| Yes, this is the argument that VoltDB made as well: https://www.voltdb.com/blog/foundationdbs-lesson-fast-key-va... My feelings on this topic are mixed. On the one hand, I think many of the specific examples chosen in that post are false (and have told John as much in person). On the other hand, the general point that you can squeeze out constant factor performance improvements by violating abstraction boundaries is obviously usually true. Nevertheless, I still think this is a bad argument. While it's true that abstractions are rarely costless, they can often be made so cheap that the low-hanging performance fruit is elsewhere. And in particular, cheap enough that they're worth it when you consider all the other benefits that they bring. When I built a query language and optimizer on top of FoundationDB, my inability to push type information down into the storage engine was about the last thing on my mind. Perhaps someday when I'd made everything else perfect it would've become a big pain (and perhaps someday we would've provided more mechanisms for piercing the various abstractions and providing workload hints), but in the meantime partitioning off all state in the system into a dedicated component that handled it extremely well made the combined distributed systems problem massively more tractable. The increased developer velocity and reduced bugginess in turn meant that I (as a user of the key-value store) could spend scarce engineering resources on other sorts of performance improvements that more than compensated for the theoretical overhead imposed by the abstraction. I won't claim that a transactional ordered key-value store is the perfect database abstraction for every situation, but it's one that I've found myself missing a great deal since leaving Apple. But I'm glad to hear that things are going well for you guys. Best of luck, this is a brutal business! |
I still think many of the arguments in that blog post hold up for non-embedded KV stores. I think you can mitigate a lot by aggressively caching metadata, but eventually you end up moving the SQL engine closer and closer to the storage layer to get performance. And yeah, you end up more monolithic and testing gets harder. Sigh.

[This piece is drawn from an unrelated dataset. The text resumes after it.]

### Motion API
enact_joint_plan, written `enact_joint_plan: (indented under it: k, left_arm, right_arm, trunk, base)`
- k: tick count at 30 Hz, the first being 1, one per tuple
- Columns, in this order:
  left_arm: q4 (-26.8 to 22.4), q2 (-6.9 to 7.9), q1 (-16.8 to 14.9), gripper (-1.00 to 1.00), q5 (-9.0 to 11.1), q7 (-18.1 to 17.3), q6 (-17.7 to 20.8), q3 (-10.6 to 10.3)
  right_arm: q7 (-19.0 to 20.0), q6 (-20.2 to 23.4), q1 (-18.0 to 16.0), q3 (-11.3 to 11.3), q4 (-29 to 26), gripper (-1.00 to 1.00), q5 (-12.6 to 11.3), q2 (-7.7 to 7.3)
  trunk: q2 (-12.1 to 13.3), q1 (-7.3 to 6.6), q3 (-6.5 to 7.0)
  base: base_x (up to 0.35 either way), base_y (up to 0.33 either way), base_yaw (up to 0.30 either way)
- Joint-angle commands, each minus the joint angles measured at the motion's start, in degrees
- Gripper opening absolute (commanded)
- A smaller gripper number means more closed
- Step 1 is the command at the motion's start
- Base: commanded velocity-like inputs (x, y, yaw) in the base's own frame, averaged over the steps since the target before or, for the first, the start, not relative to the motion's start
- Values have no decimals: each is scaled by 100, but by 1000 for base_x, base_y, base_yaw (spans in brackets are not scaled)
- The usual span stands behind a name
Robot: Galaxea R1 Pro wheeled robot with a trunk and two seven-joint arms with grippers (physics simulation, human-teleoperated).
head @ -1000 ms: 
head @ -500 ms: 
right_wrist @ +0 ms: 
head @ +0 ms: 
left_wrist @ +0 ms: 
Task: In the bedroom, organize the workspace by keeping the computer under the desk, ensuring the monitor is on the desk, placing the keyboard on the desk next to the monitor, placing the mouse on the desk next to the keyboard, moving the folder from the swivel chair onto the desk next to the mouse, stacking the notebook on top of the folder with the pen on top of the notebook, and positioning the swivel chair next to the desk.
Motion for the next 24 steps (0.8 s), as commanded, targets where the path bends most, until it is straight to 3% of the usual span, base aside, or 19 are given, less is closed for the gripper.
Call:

Some of this is workload dependent. If you're not touching many rows in your queries and transactions, then you can get away with a lot more. But if you give someone SQL, they're going to want to scan.
I wouldn't mind being proven wrong. Maybe Apple made FDB run SQL at legit speeds. I haven't seen much from public projects that work this way to change my mind yet.
> I won't claim that a transactional ordered key-value store is the perfect database abstraction for every situation, but it's one that I've found myself missing a great deal since leaving Apple.
How does Spanner not satisfy that itch? Not ordered matters?